Regulatory Strategy and Orphan Drug Development Pathways
Bringing a new therapy to patients is as much a regulatory journey as it is a scientific one. Every submission, meeting, and document must align perfectly with evolving international standards — from FDA INDs and NDAs to EMA CTIS, IMPDs, and the EU CTR framework.
At Cromos Pharma, we view regulatory affairs not as an administrative necessity but as a strategic driver that helps sponsors move from preclinical proof-of-concept to market authorization efficiently and compliantly. Our regulatory experts combine global insight with operational agility to help sponsors navigate multi-jurisdictional submissions, manage timelines, and achieve faster approvals.
Key regulatory services:
- Orphan drug designation preparation (FDA, EMA)
- IND/CTA submissions across multiple jurisdictions
- Scientific advice and protocol assistance preparation
- Expedited pathway applications (Fast Track, Breakthrough Therapy, Priority Review, PRIME)

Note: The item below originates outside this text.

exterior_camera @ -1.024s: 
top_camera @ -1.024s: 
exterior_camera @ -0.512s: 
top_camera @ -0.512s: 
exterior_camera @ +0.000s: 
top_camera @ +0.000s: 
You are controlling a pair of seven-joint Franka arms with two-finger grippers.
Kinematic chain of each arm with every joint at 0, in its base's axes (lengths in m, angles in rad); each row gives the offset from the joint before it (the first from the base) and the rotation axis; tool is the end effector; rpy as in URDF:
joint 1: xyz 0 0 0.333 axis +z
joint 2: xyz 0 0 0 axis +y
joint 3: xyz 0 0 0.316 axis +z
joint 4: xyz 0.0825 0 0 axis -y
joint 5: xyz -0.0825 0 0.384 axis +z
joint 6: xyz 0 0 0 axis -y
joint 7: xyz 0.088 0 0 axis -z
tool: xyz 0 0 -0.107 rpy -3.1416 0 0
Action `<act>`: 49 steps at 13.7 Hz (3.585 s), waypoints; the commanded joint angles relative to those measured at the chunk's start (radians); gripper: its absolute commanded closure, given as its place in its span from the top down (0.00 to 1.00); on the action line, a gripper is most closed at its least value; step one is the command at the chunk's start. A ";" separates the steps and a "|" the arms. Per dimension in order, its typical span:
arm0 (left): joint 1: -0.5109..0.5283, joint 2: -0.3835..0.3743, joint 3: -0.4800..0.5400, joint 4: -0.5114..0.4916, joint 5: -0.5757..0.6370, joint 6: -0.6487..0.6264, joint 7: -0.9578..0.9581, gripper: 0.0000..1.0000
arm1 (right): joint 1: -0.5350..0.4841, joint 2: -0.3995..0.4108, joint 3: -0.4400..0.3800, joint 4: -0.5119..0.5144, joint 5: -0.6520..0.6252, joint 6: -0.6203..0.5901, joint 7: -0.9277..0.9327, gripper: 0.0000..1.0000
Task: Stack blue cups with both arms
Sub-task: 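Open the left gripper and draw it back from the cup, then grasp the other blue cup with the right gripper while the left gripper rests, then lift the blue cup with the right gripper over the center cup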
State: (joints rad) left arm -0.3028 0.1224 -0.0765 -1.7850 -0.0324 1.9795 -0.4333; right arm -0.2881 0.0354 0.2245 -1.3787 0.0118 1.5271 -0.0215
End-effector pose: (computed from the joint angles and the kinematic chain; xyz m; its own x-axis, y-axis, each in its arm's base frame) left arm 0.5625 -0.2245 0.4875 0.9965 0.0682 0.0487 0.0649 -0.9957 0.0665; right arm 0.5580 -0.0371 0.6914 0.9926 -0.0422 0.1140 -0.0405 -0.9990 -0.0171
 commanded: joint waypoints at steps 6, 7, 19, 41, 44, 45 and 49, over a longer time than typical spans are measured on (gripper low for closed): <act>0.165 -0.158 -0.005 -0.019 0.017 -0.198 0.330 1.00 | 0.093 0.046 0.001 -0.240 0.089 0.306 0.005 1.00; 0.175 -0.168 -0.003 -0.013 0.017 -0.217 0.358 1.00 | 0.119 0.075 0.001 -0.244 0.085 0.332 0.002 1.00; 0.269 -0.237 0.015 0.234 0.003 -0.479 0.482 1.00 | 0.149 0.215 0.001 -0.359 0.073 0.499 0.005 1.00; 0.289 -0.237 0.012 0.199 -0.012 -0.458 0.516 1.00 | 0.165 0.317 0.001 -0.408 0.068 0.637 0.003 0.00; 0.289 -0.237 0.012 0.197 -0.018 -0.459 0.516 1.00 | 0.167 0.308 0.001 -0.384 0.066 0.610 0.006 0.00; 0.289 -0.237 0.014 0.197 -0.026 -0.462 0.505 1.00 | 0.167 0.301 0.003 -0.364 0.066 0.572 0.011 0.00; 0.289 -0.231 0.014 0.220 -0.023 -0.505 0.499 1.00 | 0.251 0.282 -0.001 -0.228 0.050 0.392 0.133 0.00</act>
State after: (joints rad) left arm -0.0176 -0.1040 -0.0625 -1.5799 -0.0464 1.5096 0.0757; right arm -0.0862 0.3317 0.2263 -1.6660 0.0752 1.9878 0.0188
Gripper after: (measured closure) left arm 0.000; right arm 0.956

Pediatric and Family-Centered Rare Disease Trials
Around 80% of rare diseases are genetic, and 50–75% affect children. Hence, pediatric populations are central to rare disease research. Pediatric trials are essential but complex due to small patient populations, severe conditions, and important ethical considerations. Engaging children and their families is critical to successful studies.

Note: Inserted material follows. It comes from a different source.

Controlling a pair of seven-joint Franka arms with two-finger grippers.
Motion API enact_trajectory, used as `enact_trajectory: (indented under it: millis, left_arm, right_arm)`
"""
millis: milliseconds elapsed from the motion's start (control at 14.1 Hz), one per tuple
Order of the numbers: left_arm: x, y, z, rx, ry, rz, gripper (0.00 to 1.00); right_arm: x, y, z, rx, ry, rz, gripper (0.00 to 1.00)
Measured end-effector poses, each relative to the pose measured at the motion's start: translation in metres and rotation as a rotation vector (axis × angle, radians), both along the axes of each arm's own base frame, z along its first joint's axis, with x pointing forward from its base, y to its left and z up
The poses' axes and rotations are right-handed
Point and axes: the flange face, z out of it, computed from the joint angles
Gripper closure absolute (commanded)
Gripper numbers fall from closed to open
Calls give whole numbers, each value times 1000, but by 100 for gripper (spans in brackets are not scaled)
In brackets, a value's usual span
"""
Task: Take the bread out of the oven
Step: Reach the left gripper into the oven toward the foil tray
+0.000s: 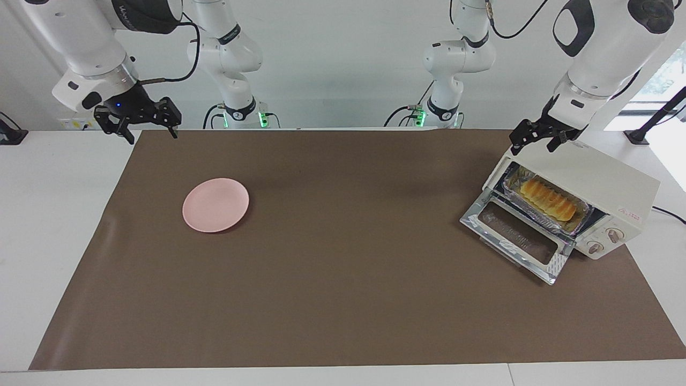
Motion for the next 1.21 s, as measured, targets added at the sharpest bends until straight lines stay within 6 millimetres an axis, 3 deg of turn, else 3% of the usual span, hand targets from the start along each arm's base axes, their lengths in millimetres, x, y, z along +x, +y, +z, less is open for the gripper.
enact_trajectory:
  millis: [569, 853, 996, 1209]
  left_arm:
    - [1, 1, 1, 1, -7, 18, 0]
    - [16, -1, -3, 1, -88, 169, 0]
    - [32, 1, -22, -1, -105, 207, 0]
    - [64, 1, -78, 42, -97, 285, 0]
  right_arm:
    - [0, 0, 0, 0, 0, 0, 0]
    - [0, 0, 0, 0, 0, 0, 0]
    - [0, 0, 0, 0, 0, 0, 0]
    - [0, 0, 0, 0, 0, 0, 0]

Key elements of our pediatric approach:
• Age-appropriate assent and consent materials
• Child-friendly visit environments with trained pediatric staff
• Flexible scheduling around school and family needs
• Psychological support during difficult procedures
• Careful management of blood draw volumes
• Age-appropriate and play-based outcome measures
We work closely with pediatric specialists and caregivers to ensure procedures and endpoints are feasible and appropriate for young patients.
Why Choose Cromos Pharma as Your Rare Disease CRO Partner
Developing therapies for rare and genetic diseases requires a CRO with specialized expertise and a flexible approach to complex clinical programs. Cromos Pharma supports sponsors with patient-centric trial design, access to recruitment-rich regions, full-service clinical development capabilities, and experience with innovative study designs tailored to small and geographically dispersed patient populations.
With our experience in global clinical research operations, integrated project management, data management, safety oversight, and strong site networks, Cromos Pharma helps sponsors navigate feasibility, regulatory strategy, and efficient trial execution in rare and orphan disease programs.